## Required action
Every line below that has "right" in it should be copied.
##############################
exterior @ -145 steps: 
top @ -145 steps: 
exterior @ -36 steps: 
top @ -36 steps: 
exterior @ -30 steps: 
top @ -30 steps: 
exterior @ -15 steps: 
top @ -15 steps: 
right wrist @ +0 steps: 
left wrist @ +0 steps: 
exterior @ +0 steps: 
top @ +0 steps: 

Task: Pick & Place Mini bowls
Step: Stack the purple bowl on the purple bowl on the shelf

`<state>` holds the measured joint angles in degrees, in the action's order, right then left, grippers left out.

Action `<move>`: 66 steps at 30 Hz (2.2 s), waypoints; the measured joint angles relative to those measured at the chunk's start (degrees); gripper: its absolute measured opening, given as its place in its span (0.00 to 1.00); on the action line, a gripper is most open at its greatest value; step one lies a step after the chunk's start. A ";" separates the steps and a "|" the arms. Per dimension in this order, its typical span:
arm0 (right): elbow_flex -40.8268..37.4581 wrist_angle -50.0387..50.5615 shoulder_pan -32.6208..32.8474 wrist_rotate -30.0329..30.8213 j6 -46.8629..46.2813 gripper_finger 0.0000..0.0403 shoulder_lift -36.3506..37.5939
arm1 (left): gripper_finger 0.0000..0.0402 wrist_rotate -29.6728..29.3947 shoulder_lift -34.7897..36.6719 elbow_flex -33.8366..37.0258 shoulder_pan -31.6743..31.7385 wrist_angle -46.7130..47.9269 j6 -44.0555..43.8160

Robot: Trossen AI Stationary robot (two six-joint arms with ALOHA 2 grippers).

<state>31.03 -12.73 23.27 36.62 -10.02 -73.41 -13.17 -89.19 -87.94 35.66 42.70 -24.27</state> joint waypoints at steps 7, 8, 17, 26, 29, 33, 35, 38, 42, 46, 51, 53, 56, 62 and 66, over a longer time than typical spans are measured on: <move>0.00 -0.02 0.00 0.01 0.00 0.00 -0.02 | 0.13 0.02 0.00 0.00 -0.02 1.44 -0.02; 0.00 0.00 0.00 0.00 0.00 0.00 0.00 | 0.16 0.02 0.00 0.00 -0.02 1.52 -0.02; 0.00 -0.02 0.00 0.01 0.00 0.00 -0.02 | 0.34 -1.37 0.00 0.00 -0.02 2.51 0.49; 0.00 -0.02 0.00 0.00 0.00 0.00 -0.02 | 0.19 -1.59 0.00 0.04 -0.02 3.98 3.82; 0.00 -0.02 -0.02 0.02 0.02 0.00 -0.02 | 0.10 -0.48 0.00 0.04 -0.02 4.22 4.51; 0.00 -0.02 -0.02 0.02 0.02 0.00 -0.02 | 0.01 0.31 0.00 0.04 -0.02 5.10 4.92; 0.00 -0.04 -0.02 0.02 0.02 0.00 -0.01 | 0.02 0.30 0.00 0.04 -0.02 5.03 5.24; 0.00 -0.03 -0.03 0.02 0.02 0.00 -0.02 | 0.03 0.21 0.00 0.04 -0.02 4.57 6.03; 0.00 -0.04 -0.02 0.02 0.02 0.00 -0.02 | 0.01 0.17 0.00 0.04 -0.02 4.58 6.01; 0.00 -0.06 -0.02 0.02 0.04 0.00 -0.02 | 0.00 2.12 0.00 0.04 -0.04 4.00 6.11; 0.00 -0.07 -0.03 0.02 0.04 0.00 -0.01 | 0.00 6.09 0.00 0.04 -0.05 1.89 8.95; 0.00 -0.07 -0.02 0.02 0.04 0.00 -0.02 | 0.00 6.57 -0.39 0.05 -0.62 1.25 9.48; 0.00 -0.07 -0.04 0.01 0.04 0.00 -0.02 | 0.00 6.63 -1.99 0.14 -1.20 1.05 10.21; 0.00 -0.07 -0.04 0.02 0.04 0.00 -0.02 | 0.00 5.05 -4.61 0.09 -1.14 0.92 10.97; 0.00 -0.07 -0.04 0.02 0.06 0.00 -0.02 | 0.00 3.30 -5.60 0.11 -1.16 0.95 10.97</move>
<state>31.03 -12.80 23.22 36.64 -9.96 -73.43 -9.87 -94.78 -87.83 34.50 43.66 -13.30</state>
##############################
## Answer to the exercise
right wrist @ +0 steps: 
`<state>` holds the measured joint angles in degrees, in the action's order, right then left, grippers left out.
arm0 (right): elbow_flex -40.8268..37.4581 wrist_angle -50.0387..50.5615 shoulder_pan -32.6208..32.8474 wrist_rotate -30.0329..30.8213 j6 -46.8629..46.2813 gripper_finger 0.0000..0.0403 shoulder_lift -36.3506..37.5939

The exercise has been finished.